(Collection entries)
[Start of section]

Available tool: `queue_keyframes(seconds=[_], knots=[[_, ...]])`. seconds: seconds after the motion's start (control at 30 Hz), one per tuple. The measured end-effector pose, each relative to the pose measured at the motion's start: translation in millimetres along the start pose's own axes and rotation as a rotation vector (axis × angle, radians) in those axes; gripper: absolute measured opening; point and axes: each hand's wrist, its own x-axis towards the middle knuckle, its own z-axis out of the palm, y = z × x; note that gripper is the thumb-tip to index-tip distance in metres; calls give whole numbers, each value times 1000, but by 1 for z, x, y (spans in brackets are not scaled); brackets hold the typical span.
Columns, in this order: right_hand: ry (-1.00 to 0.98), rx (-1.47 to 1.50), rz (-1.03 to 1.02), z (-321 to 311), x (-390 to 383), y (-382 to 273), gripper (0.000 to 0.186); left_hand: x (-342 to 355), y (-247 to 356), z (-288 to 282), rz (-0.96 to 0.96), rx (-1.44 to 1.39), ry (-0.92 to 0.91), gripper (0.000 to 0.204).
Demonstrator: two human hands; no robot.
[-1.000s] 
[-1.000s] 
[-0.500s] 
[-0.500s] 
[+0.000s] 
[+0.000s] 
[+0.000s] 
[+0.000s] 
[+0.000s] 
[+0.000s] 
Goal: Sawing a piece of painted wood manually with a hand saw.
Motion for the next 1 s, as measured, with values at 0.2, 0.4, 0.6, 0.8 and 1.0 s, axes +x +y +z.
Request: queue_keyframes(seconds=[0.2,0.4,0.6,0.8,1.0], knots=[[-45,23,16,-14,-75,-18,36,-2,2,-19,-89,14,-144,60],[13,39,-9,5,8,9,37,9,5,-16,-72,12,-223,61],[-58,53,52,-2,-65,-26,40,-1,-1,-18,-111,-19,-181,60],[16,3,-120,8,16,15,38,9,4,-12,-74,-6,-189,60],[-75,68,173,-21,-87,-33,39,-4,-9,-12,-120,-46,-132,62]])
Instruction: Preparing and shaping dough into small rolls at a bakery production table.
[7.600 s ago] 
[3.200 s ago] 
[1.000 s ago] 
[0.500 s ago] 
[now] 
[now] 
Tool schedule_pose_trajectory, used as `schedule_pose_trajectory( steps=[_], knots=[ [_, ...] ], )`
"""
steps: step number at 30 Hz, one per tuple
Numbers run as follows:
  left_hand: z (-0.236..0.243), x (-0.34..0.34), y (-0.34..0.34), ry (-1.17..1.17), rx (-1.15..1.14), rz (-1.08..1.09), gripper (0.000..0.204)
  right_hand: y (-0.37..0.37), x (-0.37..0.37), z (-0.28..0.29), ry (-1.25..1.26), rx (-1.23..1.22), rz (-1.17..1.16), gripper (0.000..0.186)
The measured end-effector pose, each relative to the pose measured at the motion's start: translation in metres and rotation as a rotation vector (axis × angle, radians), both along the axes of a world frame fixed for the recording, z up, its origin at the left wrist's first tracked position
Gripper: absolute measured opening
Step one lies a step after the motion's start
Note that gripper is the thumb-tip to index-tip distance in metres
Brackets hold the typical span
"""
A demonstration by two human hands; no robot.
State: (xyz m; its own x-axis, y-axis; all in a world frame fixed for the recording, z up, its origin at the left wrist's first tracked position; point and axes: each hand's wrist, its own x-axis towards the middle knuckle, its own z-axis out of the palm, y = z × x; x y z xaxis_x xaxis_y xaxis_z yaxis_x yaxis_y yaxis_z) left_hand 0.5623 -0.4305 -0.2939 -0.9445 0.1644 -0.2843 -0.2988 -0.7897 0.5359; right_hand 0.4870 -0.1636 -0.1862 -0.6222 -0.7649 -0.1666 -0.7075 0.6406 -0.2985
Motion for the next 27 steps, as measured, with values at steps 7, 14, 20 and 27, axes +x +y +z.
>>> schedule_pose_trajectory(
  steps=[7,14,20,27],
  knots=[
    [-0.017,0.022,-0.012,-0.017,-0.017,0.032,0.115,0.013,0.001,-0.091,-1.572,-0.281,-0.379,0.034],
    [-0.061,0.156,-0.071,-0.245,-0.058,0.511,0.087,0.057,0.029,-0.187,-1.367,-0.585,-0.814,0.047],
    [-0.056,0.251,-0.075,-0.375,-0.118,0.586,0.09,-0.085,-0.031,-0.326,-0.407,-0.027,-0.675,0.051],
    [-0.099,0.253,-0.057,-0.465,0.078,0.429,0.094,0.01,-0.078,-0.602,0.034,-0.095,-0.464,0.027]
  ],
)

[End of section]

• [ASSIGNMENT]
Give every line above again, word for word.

• [YOUR SOLUTION]
Available tool: `queue_keyframes(seconds=[_], knots=[[_, ...]])`. seconds: seconds after the motion's start (control at 30 Hz), one per tuple. The measured end-effector pose, each relative to the pose measured at the motion's start: translation in millimetres along the start pose's own axes and rotation as a rotation vector (axis × angle, radians) in those axes; gripper: absolute measured opening; point and axes: each hand's wrist, its own x-axis towards the middle knuckle, its own z-axis out of the palm, y = z × x; note that gripper is the thumb-tip to index-tip distance in metres; calls give whole numbers, each value times 1000, but by 1 for z, x, y (spans in brackets are not scaled); brackets hold the typical span.
Columns, in this order: right_hand: ry (-1.00 to 0.98), rx (-1.47 to 1.50), rz (-1.03 to 1.02), z (-321 to 311), x (-390 to 383), y (-382 to 273), gripper (0.000 to 0.186); left_hand: x (-342 to 355), y (-247 to 356), z (-288 to 282), rz (-0.96 to 0.96), rx (-1.44 to 1.39), ry (-0.92 to 0.91), gripper (0.000 to 0.204).
Demonstrator: two human hands; no robot.
[-1.000s] 
[-1.000s] 
[-0.500s] 
[-0.500s] 
[+0.000s] 
[+0.000s] 
[+0.000s] 
[+0.000s] 
[+0.000s] 
[+0.000s] 
Goal: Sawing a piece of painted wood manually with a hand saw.
Motion for the next 1 s, as measured, with values at 0.2, 0.4, 0.6, 0.8 and 1.0 s, axes +x +y +z.
Request: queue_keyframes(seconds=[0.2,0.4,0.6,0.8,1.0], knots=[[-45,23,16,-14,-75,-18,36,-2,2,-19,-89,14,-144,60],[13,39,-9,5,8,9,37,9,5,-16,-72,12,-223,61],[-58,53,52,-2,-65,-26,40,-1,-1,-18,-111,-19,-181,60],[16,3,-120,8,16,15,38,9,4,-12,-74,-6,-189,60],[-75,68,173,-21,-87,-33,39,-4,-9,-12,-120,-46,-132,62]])
Instruction: Preparing and shaping dough into small rolls at a bakery production table.
[7.600 s ago] 
[3.200 s ago] 
[1.000 s ago] 
[0.500 s ago] 
[now] 
[now] 
Tool schedule_pose_trajectory, used as `schedule_pose_trajectory( steps=[_], knots=[ [_, ...] ], )`
"""
steps: step number at 30 Hz, one per tuple
Numbers run as follows:
  left_hand: z (-0.236..0.243), x (-0.34..0.34), y (-0.34..0.34), ry (-1.17..1.17), rx (-1.15..1.14), rz (-1.08..1.09), gripper (0.000..0.204)
  right_hand: y (-0.37..0.37), x (-0.37..0.37), z (-0.28..0.29), ry (-1.25..1.26), rx (-1.23..1.22), rz (-1.17..1.16), gripper (0.000..0.186)
The measured end-effector pose, each relative to the pose measured at the motion's start: translation in metres and rotation as a rotation vector (axis × angle, radians), both along the axes of a world frame fixed for the recording, z up, its origin at the left wrist's first tracked position
Gripper: absolute measured opening
Step one lies a step after the motion's start
Note that gripper is the thumb-tip to index-tip distance in metres
Brackets hold the typical span
"""
A demonstration by two human hands; no robot.
State: (xyz m; its own x-axis, y-axis; all in a world frame fixed for the recording, z up, its origin at the left wrist's first tracked position; point and axes: each hand's wrist, its own x-axis towards the middle knuckle, its own z-axis out of the palm, y = z × x; x y z xaxis_x xaxis_y xaxis_z yaxis_x yaxis_y yaxis_z) left_hand 0.5623 -0.4305 -0.2939 -0.9445 0.1644 -0.2843 -0.2988 -0.7897 0.5359; right_hand 0.4870 -0.1636 -0.1862 -0.6222 -0.7649 -0.1666 -0.7075 0.6406 -0.2985
Motion for the next 27 steps, as measured, with values at steps 7, 14, 20 and 27, axes +x +y +z.
>>> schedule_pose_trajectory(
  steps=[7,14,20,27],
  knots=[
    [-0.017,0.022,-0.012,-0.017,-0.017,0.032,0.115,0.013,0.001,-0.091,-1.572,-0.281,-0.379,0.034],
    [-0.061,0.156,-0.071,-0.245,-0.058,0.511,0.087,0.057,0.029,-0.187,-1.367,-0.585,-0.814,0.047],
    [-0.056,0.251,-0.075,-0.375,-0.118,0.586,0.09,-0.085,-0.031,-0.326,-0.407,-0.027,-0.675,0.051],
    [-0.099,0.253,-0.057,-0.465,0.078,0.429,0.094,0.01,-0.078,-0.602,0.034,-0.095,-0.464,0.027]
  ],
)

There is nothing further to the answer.